How to complete this task: Check each line of the data below for the string "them", then report how many lines have it and nothing else.

Information shown:
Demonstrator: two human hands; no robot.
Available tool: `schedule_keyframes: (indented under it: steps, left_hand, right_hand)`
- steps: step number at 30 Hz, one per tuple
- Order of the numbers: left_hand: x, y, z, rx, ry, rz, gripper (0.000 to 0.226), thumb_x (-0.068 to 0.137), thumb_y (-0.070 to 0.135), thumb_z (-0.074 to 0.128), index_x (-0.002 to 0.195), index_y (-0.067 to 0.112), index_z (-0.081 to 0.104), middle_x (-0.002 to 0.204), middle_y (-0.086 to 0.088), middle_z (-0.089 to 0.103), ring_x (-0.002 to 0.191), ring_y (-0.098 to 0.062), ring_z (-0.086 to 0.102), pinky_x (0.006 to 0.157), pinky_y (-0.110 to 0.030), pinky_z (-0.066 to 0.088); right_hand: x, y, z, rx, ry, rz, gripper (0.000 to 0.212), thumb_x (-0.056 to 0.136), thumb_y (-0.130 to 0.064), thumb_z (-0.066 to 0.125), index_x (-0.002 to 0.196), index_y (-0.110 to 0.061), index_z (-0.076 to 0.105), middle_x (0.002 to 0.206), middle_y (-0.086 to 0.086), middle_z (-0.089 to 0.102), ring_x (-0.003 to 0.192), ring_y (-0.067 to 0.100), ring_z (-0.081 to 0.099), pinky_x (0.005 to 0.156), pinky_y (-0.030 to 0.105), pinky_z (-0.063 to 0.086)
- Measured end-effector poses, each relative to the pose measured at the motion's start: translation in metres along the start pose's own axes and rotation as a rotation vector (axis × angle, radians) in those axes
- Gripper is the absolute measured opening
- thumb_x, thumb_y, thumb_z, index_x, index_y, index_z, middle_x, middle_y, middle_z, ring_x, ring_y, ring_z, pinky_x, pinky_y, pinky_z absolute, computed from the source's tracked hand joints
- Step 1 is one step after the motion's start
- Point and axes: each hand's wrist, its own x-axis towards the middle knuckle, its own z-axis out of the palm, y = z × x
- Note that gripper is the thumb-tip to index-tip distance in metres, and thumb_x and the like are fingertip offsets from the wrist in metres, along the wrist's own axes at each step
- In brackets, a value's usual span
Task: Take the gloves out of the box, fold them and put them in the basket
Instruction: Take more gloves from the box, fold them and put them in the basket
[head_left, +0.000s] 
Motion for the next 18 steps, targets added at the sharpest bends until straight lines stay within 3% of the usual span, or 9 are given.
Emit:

Exercise result: 2